No sé. Yo entiendo que, ante un grupo de matones (no los hay sólo en los colegios, de ellos hablé hace una semana), uno se achante si está solo o poco o mal acompañado. En estas situaciones lo primero que uno hace -es instantáneo, se tarda un segundo- es medir sus fuerzas y las del contrario, y no seré yo quien reproche a nadie retirarse o salir por piernas, si es lo aconsejable: las más de las veces, lo que importa es poder contarlo; pero no siempre, y menos aún cuando las fuerzas están parejas o las de uno son superiores. Sobre aquella hierba había una veintena de mocetones, la plantilla al completo del Atleti. Todos jóvenes, resistentes, deportistas, fuertes. Hay una ley para mí incomprensible e injusta que obliga a quienes actúan ante el público (futbolistas, toreros) a aguantar sin rechistar las mayores barbaridades que la gente, amparada en la masa y el anonimato -luego cobardemente-, les suelta cuando están sobre el césped o la arena. Es más, si alguno de esos profesionales responde con un gesto, una palabra, o no digamos un bofetón, el castigado será él. Recuerdo haber escrito hace años un artículo defendiendo al jugador francés Cantona, que se la cargó por individualizar a esa masa desaforada e impune y propinarle un puntapié a un sujeto vociferante. Le cayó una sanción tremenda, y yo argumentaba que, de haber visto esa escena en una película, lo más probable es que todos hubiéramos prorrumpido en aplausos cuando Cantona le dio su merecido al gamberro. Supongo que esa ley considera que, en un estudio o en una plaza a rebosar, hay que evitar a toda costa exacerbar los ánimos de la masa, para evitar posibles catástrofes. Uno debe soportar lo que sea para no poner en peligro a todos.

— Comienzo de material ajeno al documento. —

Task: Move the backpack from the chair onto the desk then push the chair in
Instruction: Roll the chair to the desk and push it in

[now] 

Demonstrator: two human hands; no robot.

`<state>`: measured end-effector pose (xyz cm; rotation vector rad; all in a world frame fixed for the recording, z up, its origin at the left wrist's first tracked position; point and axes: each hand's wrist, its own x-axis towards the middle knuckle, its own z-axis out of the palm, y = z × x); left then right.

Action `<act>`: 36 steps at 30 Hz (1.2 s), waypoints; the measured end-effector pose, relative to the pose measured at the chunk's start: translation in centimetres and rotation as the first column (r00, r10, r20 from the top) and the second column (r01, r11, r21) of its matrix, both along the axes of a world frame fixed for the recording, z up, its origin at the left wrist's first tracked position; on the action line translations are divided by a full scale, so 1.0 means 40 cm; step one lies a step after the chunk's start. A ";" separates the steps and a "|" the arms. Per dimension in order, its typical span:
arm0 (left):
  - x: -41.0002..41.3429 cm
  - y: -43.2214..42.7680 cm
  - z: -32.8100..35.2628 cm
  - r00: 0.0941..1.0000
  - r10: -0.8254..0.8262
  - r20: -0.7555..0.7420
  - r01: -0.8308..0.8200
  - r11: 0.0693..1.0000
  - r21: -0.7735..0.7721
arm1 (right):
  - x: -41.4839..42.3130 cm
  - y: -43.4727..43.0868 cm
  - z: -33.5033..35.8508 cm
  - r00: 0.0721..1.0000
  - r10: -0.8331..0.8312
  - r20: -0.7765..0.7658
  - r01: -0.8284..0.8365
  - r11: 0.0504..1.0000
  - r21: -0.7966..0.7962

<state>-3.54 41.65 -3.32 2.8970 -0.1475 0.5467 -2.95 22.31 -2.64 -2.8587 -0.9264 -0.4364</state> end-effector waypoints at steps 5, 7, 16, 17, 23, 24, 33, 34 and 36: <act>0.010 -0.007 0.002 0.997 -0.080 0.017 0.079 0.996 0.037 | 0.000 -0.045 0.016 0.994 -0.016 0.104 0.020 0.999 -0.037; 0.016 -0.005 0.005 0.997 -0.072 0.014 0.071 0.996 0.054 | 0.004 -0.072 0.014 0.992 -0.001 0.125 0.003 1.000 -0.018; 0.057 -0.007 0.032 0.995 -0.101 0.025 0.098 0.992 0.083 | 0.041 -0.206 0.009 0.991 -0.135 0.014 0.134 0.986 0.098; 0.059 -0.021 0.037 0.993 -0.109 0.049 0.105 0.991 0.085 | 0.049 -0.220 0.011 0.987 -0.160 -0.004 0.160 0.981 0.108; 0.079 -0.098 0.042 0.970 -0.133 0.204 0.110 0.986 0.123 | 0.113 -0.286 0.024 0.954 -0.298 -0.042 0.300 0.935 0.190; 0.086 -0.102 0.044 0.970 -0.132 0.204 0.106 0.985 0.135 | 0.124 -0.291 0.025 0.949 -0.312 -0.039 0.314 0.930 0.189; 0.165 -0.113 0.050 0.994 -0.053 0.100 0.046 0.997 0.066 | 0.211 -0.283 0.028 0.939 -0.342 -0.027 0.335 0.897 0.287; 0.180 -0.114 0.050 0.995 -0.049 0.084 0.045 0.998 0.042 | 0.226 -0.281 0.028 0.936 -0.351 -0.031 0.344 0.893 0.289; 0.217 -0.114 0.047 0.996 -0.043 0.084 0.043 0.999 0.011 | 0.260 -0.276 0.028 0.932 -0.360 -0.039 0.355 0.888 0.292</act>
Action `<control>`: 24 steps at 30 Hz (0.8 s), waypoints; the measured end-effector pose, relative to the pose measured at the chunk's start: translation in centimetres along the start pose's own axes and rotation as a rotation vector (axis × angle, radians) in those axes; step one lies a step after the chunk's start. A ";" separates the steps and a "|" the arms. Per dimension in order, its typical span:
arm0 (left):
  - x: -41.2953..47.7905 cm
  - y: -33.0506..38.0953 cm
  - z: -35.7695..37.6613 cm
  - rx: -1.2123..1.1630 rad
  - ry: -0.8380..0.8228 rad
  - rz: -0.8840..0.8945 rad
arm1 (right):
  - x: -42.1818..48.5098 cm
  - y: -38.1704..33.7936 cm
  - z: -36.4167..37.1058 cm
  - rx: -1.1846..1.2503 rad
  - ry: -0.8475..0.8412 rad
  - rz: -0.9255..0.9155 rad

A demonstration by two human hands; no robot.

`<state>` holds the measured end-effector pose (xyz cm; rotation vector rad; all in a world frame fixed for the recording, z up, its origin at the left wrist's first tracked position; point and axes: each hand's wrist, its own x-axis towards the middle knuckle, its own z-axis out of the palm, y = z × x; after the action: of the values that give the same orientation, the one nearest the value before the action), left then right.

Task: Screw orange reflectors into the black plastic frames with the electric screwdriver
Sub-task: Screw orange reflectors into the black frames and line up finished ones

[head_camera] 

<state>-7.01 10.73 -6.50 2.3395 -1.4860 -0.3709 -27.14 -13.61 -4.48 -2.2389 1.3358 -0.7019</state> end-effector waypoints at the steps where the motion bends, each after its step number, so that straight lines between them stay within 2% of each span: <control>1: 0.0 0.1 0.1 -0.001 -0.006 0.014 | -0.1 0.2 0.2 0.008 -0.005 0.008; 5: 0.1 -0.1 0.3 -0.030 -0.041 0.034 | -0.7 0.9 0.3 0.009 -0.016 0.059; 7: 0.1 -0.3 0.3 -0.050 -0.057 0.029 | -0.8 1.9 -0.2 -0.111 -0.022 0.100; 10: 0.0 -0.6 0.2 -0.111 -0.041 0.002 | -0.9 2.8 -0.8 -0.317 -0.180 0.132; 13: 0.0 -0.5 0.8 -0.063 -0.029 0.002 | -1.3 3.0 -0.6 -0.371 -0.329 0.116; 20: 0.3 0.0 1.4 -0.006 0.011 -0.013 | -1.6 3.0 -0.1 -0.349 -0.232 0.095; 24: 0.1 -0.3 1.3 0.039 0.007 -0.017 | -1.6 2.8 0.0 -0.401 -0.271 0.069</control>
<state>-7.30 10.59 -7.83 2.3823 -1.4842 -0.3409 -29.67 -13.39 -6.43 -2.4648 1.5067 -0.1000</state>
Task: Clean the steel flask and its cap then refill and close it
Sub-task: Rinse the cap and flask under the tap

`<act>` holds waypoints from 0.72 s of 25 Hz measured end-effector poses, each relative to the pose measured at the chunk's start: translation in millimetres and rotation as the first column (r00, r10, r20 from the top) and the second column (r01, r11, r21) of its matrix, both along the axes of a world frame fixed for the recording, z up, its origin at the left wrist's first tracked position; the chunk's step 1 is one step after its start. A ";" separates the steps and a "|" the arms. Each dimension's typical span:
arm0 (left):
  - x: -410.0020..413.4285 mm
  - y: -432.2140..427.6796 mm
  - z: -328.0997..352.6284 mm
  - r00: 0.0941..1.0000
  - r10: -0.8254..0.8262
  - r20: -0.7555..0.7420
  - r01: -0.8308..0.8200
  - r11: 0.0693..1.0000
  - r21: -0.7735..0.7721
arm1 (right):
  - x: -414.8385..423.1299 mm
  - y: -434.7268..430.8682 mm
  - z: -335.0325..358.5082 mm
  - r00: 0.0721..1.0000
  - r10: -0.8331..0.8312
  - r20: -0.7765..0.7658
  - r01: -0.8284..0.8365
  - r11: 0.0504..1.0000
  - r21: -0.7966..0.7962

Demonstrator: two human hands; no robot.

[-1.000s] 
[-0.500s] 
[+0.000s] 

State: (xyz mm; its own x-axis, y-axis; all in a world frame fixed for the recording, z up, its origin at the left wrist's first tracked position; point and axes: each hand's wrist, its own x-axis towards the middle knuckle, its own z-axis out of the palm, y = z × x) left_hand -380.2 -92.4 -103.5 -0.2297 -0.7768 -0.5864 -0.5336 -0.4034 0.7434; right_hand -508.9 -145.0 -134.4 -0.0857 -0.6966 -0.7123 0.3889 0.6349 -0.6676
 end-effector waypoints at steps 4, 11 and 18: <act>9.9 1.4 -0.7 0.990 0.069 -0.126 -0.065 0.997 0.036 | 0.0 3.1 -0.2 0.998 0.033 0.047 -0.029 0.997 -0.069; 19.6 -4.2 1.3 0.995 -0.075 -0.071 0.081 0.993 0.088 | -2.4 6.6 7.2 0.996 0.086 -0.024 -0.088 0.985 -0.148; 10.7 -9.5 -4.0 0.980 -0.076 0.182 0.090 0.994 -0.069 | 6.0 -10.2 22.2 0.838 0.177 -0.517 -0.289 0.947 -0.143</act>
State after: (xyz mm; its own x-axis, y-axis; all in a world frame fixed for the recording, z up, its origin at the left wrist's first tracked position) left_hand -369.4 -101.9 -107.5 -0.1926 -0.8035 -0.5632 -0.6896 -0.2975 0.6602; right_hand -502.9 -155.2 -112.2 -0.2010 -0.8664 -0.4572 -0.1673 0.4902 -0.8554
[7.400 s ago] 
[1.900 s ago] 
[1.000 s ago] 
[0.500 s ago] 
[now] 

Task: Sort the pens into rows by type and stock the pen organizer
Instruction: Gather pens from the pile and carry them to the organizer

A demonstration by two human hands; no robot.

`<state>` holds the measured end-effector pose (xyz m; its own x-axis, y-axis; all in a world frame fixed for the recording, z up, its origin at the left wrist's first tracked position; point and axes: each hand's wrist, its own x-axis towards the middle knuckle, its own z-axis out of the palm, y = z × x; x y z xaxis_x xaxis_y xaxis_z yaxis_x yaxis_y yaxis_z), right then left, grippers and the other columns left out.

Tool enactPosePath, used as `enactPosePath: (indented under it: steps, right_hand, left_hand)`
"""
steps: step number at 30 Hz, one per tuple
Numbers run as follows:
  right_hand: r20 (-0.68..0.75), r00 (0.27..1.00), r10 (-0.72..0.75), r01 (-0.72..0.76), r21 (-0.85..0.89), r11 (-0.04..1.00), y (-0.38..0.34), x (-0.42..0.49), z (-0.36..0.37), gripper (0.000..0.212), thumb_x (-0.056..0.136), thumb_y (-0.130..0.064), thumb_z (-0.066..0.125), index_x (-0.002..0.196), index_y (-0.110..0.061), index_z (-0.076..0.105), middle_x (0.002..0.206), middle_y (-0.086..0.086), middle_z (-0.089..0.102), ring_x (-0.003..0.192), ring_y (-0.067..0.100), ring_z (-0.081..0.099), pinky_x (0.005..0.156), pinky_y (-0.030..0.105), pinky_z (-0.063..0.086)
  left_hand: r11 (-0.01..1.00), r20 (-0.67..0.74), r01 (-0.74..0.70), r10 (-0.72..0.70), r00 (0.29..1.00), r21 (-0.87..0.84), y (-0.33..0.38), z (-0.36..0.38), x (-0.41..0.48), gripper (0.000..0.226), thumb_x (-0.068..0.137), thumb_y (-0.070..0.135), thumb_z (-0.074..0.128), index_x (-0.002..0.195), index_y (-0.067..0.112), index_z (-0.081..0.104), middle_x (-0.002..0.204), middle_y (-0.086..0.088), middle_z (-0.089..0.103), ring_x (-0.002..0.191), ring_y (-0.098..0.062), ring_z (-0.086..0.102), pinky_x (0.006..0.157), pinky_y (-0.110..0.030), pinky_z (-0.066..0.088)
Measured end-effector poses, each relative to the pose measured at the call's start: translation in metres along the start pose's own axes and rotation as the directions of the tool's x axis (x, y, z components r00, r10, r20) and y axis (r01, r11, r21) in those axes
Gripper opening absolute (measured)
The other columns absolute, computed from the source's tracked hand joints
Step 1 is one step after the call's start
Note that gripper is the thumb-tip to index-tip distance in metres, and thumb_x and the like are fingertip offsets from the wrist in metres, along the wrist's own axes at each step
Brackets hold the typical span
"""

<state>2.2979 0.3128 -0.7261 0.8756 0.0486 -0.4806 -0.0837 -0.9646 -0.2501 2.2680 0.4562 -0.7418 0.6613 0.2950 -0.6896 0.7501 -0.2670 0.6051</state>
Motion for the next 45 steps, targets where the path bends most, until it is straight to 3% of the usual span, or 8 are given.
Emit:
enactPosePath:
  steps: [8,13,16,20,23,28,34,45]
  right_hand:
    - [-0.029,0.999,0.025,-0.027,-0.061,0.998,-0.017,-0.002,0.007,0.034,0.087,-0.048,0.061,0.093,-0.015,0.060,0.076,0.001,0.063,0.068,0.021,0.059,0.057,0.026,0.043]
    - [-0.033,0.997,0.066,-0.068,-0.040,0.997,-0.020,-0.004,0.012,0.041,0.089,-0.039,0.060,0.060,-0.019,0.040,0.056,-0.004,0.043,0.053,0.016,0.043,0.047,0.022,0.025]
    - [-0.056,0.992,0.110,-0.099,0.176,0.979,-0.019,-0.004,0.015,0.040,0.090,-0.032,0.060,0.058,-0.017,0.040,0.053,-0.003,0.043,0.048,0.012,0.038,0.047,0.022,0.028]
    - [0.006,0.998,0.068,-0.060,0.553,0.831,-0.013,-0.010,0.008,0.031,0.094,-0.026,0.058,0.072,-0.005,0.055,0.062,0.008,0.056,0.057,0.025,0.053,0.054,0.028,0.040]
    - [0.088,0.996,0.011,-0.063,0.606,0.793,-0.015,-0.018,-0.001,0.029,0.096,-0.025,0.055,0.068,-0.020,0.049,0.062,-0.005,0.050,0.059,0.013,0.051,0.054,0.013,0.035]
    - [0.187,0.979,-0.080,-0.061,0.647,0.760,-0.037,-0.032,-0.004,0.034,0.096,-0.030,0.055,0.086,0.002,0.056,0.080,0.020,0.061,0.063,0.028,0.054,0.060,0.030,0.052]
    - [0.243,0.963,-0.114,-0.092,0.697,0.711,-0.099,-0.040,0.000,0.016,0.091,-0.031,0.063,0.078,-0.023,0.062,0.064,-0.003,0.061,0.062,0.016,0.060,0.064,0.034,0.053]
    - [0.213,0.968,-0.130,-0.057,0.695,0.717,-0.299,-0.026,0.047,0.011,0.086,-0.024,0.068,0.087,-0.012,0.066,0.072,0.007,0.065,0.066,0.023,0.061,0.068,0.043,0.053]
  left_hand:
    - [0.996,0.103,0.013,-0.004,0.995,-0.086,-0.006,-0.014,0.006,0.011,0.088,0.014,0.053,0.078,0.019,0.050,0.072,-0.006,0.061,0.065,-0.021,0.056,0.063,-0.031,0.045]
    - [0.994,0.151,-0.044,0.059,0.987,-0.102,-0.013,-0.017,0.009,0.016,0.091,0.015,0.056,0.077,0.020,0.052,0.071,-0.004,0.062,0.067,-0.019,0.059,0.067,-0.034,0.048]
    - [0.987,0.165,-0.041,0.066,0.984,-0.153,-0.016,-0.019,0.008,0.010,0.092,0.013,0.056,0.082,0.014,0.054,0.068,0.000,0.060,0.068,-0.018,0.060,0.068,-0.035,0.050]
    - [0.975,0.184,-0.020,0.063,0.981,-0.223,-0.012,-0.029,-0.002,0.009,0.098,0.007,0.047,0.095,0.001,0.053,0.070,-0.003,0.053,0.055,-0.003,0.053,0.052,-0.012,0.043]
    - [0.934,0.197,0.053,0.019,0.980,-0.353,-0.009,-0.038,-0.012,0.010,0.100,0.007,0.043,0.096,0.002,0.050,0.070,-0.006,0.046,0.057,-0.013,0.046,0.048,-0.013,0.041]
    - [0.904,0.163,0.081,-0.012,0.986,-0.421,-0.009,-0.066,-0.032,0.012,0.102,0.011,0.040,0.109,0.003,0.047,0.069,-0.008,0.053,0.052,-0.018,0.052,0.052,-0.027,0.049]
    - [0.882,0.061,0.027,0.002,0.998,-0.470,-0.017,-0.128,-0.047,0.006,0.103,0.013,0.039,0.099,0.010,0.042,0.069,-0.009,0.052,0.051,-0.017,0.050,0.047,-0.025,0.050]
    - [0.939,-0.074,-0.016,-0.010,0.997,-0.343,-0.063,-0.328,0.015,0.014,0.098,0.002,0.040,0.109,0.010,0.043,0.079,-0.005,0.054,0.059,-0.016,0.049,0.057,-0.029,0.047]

Pero en este episodio no había público ni masa, sólo los jugadores, los técnicos, cuatro periodistas y cinco aficionados. Y sin embargo, todos callaron y se fueron con la cabeza gacha, permitieron a los zánganos salirse con la suya. Tal vez fuera lo más prudente, digo, pero no estoy seguro de que fuera lo mejor. Porque lo peor que puede hacerse con los violentos es no hacerles frente cuando hacérselo es posible (cuando no, no digo nada). Así empezó ETA, así empezaron sus cachorros de Jarrai y se pasaron largos años quemando autobuses y pegando palizas con impunidad; así los camisas negras fascistas, los camisas azules falangistas y los camisas pardas nazis, y ya sabemos hasta dónde llegaron. Bien, tengo mis dudas; pero en cambio no las tengo sobre lo disparatado y errado de las palabras posteriores del entrenador Ferrando, sobre todo porque temo que mucha gente, por confusa o por amedrentada, hoy las suscribiría: "Yo comprendo que haya gente enfadada … Estamos en un país democrático, y todos son libres de expresar su opinión". ¿Opinión? Gritar "hijo de puta" y "cabrón" y amenazar de muerte no son nunca opiniones. Son palabras con peso, graves, son intolerables agresiones verbales. Por este camino -la justificación que se disfraza de tolerancia-, alguien podría haber dicho en 1933: "Cada uno puede opinar lo que quiera, y si no les gustan los judíos, ¿por qué no van a poder llamarlos cerdos y ratas, y tildarlos de infrahumanos?" No estaré a tono con estos tiempos de pacifismos exagerados, pero creo que lo más dañino que puede hacerse ante ciertos abusos es no pararlos.